Dr Milton H Erickson (1901 - 1980) and Neuro-Linguistic Programming

Milton Erickson - American M.D., psychiatrist and psychotherapist - has been acclaimed internationally as the leading practitioner of hypnosis.

He was born in Nevada, in a farming family, and even as a young boy showed he had a different way of perceiving the world, and had an ability to notice things that were not obvious to adults. At the age of 17 he contracted polio and lapsed into a profound coma - he eventually awoke, completely paralysed. Over subsequent months/years, he learned how the muscles of his body worked, how people communicated with words, and also communicated without words. Being paralysed, he had ample opportunity to just watch and listen. He regained the use of his body. He was colour blind and tone deaf, and strange as it may seem to more fortunate individuals, he claimed that those two impediments enabled him to learn a great deal about people and their responses.

He became a physician and a psychiatrist, and taught and practised from the 1920s; more than any other person in this field he explored and demonstrated the vast potentials that hypnosis has to offer. He was an authority on hypnosis and brief strategic therapy, and was an outstandingly creative psychotherapist. He has been described as 'the most creative, perceptive, and ingenious psychotherapeutic master of all time'.

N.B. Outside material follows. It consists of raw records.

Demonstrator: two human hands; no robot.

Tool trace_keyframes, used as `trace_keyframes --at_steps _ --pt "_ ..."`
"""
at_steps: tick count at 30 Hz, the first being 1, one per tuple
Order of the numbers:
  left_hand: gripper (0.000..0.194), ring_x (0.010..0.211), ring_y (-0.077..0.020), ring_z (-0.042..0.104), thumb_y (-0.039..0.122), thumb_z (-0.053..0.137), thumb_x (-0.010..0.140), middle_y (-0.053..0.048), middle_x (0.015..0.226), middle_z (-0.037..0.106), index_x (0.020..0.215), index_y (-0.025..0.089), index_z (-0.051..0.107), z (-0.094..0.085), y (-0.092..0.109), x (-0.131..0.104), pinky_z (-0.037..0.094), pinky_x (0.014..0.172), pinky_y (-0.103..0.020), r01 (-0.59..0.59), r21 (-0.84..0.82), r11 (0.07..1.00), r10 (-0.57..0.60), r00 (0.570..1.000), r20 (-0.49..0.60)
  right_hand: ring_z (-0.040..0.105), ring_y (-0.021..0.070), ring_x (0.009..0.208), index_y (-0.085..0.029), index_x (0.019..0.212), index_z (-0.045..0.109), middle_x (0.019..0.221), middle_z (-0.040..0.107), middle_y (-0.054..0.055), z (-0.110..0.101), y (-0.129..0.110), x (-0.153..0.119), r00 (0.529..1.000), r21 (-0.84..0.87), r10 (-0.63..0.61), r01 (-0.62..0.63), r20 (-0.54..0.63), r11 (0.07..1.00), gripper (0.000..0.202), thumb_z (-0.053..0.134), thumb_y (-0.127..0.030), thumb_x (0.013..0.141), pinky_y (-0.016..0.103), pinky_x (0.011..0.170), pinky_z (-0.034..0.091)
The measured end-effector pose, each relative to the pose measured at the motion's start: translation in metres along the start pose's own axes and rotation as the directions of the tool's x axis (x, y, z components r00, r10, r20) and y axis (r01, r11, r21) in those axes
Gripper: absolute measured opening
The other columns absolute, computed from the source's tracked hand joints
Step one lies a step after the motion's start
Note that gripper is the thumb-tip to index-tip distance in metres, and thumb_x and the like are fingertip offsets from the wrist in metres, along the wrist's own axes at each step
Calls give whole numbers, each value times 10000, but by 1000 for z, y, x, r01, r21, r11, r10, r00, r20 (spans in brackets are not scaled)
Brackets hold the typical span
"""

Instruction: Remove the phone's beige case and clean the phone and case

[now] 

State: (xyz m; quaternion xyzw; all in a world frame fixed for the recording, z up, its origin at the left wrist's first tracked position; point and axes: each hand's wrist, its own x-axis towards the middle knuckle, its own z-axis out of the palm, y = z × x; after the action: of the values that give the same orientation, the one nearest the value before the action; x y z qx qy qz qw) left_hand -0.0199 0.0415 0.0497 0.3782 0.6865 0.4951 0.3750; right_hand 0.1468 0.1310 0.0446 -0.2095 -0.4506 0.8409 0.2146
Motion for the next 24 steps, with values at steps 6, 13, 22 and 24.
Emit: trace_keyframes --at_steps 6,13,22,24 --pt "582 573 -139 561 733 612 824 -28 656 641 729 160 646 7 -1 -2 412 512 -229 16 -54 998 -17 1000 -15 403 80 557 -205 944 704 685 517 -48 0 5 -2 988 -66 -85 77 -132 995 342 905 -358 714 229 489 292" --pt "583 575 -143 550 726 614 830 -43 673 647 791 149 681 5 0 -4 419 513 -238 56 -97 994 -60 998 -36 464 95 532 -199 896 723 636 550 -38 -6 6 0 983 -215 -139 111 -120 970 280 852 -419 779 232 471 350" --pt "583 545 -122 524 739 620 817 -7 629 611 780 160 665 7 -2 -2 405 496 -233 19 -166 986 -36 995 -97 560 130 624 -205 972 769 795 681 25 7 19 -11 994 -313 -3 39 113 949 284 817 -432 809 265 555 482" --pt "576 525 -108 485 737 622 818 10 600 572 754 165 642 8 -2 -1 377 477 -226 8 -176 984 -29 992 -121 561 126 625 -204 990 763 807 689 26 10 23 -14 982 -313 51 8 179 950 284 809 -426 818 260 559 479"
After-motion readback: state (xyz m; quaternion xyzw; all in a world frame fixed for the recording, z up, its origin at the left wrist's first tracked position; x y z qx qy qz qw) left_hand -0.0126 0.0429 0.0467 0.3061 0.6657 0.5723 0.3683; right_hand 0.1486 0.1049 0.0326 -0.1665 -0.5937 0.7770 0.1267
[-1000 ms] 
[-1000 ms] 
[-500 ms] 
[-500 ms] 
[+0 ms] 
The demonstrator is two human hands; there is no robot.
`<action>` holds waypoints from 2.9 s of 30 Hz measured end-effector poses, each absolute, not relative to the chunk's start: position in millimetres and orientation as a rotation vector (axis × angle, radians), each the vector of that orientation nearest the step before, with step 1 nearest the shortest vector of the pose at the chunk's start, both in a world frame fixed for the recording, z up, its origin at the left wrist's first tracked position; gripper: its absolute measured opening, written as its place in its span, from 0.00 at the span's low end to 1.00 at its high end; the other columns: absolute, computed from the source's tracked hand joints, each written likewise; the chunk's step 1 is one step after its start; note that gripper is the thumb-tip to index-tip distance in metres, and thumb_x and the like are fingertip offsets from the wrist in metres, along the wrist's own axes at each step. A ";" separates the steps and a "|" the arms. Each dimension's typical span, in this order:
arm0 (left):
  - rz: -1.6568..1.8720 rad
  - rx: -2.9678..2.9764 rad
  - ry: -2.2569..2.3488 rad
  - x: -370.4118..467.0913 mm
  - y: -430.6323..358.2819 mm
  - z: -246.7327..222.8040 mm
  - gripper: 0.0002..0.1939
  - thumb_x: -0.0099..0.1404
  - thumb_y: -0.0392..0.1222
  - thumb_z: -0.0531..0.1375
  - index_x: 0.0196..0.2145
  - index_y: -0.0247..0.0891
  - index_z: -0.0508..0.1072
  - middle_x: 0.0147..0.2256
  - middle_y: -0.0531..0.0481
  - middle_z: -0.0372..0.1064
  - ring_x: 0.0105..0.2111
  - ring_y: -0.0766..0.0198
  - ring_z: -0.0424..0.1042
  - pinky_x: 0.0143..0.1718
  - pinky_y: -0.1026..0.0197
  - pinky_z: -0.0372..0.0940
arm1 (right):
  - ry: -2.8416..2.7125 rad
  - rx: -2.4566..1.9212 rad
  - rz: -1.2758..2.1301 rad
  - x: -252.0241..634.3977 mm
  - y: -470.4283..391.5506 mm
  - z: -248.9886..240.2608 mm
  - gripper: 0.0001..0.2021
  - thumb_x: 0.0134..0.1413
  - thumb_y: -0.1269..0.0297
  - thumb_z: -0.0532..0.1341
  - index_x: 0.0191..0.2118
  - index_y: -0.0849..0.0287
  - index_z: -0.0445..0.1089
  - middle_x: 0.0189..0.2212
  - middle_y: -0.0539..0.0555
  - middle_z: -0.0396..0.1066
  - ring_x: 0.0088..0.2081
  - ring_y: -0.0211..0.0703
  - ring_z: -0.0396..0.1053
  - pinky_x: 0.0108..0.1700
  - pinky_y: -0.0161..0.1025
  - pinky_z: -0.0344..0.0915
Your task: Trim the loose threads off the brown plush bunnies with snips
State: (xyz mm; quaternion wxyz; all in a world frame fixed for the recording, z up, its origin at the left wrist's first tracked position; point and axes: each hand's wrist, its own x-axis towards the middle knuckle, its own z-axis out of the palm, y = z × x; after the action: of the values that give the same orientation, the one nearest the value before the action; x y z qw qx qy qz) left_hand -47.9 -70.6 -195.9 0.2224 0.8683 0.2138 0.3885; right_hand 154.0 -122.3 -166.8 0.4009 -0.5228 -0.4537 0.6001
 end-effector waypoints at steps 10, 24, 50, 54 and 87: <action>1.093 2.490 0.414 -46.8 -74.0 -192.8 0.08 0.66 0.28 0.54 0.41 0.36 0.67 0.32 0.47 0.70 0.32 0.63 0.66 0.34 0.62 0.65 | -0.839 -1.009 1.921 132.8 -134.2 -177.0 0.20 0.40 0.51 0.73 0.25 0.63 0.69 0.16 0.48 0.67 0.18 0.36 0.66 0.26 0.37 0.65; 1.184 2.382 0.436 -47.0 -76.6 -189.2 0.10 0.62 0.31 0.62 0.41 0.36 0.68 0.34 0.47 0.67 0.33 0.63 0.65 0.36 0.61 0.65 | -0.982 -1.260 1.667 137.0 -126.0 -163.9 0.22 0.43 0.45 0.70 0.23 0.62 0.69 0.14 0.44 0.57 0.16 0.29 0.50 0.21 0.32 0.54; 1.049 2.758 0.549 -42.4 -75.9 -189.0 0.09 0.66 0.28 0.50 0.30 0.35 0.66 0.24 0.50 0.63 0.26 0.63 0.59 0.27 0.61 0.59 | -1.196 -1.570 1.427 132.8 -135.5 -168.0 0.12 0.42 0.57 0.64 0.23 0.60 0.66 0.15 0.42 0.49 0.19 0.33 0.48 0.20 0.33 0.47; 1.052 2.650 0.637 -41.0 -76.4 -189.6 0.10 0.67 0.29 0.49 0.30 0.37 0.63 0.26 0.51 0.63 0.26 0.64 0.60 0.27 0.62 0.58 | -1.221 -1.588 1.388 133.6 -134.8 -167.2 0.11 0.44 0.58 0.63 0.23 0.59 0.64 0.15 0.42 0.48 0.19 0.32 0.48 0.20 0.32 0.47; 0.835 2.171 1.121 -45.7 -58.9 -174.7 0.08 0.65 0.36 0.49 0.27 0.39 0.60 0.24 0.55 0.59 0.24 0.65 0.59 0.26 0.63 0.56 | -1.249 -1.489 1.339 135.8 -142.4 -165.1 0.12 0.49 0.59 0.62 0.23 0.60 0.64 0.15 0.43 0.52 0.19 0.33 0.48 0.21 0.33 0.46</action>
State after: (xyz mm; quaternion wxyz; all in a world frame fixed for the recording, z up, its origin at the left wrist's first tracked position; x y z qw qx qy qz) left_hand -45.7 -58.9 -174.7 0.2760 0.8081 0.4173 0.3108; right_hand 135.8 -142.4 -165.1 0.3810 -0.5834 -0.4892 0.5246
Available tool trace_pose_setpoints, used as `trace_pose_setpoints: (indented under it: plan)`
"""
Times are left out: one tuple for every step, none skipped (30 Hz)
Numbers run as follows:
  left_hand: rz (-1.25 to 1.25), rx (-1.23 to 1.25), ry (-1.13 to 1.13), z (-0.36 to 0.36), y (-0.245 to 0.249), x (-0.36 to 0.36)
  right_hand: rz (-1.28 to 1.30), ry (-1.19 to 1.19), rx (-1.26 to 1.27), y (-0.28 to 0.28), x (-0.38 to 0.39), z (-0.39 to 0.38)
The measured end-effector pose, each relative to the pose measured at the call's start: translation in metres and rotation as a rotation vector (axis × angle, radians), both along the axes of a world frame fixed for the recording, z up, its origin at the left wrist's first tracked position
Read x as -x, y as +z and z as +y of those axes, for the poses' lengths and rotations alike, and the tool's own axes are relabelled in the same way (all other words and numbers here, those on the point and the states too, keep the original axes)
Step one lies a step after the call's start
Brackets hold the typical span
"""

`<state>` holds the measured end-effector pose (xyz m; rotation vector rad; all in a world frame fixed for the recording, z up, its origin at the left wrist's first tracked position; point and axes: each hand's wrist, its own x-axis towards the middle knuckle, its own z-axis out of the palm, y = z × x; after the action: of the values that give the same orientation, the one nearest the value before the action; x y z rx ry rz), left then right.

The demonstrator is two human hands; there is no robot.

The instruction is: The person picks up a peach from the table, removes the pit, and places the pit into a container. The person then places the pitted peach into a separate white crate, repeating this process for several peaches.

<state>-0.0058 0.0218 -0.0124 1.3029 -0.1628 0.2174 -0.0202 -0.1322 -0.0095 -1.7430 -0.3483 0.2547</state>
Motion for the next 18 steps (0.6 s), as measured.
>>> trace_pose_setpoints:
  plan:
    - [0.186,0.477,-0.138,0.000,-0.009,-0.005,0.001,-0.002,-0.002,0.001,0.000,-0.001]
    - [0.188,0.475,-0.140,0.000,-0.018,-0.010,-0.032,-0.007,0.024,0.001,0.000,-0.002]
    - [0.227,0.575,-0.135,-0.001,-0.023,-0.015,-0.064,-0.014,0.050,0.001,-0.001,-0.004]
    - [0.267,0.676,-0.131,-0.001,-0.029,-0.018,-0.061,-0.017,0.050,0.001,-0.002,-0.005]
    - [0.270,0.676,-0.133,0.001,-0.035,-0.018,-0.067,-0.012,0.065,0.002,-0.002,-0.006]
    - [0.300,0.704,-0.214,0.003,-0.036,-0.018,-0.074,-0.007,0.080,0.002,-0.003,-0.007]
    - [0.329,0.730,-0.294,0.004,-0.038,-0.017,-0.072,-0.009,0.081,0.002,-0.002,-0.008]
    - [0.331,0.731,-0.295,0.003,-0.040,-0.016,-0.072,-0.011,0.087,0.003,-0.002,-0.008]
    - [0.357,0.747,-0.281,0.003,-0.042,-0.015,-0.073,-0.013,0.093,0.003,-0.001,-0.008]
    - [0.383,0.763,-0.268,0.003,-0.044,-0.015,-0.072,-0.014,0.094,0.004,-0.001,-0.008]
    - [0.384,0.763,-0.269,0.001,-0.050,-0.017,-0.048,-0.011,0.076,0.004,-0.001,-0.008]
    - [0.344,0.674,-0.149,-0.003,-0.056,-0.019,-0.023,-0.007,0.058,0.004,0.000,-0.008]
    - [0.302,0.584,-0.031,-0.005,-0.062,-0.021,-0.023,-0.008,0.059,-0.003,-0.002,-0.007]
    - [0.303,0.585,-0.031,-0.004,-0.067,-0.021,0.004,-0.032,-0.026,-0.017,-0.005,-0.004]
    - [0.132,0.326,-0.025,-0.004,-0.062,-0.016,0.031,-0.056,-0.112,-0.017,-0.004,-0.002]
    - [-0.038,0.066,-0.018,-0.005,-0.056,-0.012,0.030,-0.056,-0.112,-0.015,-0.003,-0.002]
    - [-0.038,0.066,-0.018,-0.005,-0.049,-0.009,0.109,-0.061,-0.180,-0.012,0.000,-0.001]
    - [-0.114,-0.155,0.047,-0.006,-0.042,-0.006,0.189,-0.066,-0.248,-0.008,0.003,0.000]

In his fifties he contracted another strain of polio and was again paralysed. He regained the use of most of his body but was left somewhat crippled. He authored over 150 articles on hypnosis and co-authored several books.

He taught many things but among his teachings there were two that were particularly important:

1. 'Each person is a unique individual. Hence, psychotherapy/hypnotherapy should be formulated to meet the individual's need, rather than expecting the person to fit the system'.

2. 'Every person has within himself/herself all the resources necessary to get over any problem, and the duty of the therapist is to enable the person to access and utilise those resources'. Neuro-Linguistic Programming

Two fellow Americans - Richard Bandler and John Grinder - collaborated in the late 1970s to create a model of the way Milton Erickson, Fritz Perls, and Virginia Satir achieved change. This model was called Neuro-Linguistic Programming (NLP). It is used as a communication and learning model, and for change work in therapy.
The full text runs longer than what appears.